Ainsi, ces avertissements consécutifs expliquent en partie la méfiance des investisseurs envers les actions marocaines manifestée depuis le début de l’année.

Il est clair que la vraie question qui s’impose est l’identification du point d’entrée. Les valeurs marocaines se paient 13,5x les BPA 2012, pour une croissance anticipée des bénéfices à 10,5%. Il n’est pas à exclure une révision à la baisse de la croissance des profits de 2012 sur la base des résultats S1 2012.

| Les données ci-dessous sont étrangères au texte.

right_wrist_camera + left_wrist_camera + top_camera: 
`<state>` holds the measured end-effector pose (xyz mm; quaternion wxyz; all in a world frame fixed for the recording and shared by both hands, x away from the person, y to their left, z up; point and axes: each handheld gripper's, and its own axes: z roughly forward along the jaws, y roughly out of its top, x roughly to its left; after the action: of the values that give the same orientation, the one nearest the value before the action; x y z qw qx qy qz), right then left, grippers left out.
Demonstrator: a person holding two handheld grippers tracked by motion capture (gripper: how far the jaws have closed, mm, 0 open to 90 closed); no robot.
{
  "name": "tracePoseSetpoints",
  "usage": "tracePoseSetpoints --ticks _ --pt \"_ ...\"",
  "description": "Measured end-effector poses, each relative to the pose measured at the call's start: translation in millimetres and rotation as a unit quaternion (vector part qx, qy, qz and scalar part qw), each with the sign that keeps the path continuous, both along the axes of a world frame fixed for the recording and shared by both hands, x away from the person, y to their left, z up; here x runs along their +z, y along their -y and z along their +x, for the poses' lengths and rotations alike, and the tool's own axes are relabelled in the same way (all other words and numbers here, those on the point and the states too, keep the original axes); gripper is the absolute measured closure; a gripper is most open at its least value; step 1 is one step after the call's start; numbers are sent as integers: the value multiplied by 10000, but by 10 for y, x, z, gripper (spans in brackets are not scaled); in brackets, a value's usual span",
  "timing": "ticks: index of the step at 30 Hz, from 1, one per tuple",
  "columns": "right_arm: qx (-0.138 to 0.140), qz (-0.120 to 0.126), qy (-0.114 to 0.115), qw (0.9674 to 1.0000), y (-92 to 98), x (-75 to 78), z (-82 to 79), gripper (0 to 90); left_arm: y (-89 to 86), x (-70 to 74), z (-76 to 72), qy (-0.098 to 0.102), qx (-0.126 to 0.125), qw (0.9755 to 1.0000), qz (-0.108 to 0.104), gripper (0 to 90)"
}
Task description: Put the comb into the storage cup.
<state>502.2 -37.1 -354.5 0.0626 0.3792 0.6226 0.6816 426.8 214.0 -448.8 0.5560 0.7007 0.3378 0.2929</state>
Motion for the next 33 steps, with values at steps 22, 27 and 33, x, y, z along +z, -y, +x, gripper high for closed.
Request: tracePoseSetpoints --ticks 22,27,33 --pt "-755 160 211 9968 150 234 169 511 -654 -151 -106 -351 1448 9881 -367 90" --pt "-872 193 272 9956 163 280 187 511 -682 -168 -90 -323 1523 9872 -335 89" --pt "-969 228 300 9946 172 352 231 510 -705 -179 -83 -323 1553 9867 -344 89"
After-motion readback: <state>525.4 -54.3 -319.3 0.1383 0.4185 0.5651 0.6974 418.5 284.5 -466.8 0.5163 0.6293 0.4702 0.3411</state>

En termes relatifs, la prime actuelle de 15,9% (sur la base du PE) des sociétés marocaines est inférieure à la moyenne historique (18,9%). Cependant, la croissance des BPA 2012 attendue à 10,5%, soit le meilleur taux sur les quatre dernières années, pourrait justifier la prime de 15%. Le potentiel fondamental de notre couverture marocaine s’est amélioré par rapport au début de l’année et s’établit désormais à 9,92%.

Toutefois, le sentiment du marché ne semble pas suivre l’amélioration des ratios de valorisation des valeurs marocaines et reste toujours défavorable. Un véritable dilemme pour les investisseurs: 1/ savoir attendre encore puisque le marché ne croit pas encore à la reprise des valeurs marocaines; ou bien 2/ commencer finalement à croire au potentiel fondamental des sociétés de l’Atlas…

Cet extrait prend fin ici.